### Dataset items
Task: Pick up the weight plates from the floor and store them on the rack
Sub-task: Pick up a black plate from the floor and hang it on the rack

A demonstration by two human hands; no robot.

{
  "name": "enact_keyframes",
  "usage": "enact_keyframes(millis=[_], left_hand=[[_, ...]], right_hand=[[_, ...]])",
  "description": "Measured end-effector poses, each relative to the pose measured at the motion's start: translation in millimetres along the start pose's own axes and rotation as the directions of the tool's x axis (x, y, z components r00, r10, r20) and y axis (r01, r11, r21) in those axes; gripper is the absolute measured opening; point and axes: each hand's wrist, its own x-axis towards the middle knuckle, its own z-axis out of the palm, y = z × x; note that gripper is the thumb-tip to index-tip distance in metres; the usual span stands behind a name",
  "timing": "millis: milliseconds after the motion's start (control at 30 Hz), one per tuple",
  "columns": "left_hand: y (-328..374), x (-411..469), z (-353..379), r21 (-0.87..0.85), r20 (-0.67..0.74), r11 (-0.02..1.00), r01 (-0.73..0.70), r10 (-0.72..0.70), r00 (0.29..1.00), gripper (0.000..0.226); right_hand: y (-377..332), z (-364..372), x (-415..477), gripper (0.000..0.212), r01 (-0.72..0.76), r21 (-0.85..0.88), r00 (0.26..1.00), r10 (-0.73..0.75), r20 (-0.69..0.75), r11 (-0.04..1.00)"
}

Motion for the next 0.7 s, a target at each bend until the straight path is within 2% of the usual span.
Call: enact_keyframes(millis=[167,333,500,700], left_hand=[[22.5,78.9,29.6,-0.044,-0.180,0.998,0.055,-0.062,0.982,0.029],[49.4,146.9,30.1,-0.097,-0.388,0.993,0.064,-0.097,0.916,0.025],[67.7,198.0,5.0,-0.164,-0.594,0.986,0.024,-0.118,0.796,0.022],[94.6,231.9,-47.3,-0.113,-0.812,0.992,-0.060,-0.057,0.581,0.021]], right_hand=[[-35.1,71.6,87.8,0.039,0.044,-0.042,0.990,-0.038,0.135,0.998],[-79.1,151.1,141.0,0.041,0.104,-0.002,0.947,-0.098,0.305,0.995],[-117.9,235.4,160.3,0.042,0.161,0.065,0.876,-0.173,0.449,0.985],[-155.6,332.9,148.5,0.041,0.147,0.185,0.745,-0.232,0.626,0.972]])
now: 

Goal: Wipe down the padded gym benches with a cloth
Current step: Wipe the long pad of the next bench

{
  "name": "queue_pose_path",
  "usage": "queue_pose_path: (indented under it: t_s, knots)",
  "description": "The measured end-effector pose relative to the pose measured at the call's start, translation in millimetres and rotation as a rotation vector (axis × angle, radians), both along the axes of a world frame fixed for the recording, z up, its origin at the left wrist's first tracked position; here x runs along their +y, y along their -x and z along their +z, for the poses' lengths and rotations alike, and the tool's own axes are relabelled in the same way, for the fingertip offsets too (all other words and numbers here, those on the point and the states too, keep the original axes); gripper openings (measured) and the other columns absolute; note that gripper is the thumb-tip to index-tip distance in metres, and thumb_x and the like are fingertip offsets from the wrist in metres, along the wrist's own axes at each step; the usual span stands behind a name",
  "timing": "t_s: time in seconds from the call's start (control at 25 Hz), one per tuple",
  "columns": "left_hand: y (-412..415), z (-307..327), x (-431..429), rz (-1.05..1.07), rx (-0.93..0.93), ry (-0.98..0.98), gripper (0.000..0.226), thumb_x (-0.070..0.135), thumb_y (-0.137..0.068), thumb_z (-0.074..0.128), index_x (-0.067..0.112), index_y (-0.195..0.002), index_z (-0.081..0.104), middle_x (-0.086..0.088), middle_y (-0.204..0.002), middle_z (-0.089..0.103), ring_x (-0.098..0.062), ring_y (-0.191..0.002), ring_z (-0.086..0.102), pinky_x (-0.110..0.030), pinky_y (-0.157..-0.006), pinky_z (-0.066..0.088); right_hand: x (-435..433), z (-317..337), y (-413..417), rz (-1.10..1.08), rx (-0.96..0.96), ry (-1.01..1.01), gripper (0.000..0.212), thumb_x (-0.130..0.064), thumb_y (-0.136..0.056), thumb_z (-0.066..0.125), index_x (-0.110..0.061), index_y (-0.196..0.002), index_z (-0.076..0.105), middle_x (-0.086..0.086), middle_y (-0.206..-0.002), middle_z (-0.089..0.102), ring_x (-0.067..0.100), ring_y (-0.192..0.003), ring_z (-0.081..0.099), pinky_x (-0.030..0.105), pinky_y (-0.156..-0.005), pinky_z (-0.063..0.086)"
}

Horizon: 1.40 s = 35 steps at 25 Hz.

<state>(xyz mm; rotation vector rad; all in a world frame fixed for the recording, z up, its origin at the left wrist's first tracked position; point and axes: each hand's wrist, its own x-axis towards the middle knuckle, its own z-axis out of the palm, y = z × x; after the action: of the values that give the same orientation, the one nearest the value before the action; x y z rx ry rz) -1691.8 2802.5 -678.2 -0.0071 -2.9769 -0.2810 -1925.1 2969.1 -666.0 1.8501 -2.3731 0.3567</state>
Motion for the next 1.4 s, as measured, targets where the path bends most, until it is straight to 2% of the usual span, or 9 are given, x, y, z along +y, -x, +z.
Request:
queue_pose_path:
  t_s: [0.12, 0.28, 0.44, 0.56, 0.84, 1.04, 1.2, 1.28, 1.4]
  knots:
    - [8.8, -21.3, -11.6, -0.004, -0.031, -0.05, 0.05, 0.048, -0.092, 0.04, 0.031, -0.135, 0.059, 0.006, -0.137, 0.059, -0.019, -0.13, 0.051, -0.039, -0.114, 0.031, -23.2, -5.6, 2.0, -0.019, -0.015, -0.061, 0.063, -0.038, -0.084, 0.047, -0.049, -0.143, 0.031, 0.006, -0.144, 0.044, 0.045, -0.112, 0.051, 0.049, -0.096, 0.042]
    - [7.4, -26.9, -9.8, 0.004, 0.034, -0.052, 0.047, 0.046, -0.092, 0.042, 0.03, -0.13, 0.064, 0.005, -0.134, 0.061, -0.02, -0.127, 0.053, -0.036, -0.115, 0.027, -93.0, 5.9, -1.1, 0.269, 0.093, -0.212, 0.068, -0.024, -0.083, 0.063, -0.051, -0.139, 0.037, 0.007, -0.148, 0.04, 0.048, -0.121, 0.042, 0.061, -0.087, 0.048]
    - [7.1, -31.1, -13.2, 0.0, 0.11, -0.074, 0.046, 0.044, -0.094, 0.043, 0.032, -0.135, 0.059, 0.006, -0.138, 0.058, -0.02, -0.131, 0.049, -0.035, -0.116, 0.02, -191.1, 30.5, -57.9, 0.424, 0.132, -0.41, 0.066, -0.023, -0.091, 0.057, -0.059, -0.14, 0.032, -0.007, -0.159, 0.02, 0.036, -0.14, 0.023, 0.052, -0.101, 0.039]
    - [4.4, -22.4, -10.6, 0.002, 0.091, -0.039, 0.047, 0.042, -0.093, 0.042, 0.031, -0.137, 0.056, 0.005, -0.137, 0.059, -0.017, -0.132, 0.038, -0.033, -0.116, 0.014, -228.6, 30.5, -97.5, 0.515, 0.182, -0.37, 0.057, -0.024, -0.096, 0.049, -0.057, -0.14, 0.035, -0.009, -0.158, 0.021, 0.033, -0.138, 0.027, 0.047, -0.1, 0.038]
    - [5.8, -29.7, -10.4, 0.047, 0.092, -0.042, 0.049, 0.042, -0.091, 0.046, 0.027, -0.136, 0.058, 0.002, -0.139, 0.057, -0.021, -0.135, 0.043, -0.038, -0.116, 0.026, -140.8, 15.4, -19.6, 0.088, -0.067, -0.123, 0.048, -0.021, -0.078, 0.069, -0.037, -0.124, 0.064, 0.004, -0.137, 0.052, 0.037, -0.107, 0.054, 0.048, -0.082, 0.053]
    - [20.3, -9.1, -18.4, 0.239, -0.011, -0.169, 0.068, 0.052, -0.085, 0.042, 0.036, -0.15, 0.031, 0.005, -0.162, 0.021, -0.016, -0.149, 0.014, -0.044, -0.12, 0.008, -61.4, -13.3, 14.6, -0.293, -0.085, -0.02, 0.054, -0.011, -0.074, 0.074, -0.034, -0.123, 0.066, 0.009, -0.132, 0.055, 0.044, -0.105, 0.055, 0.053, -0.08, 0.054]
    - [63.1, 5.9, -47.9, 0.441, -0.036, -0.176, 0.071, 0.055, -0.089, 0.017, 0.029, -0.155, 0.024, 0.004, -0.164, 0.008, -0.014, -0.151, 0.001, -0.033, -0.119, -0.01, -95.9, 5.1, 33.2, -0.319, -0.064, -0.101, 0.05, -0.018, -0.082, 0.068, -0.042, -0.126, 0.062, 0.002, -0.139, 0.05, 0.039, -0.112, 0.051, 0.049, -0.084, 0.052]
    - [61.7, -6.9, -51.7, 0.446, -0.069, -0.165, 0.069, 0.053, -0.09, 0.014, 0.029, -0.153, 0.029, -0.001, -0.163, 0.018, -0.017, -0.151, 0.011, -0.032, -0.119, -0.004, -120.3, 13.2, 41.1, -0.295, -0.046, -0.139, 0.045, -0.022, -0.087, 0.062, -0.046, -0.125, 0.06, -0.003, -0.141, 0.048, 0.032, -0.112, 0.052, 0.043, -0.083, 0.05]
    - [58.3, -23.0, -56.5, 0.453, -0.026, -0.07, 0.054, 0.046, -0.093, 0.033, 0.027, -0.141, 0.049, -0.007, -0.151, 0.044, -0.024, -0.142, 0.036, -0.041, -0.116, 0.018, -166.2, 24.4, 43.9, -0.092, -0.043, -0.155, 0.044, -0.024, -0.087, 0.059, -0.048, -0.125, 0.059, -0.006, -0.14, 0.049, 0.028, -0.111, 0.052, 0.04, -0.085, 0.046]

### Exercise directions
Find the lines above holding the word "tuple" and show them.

### Written answer
  "timing": "millis: milliseconds after the motion's start (control at 30 Hz), one per tuple",
  "timing": "t_s: time in seconds from the call's start (control at 25 Hz), one per tuple",

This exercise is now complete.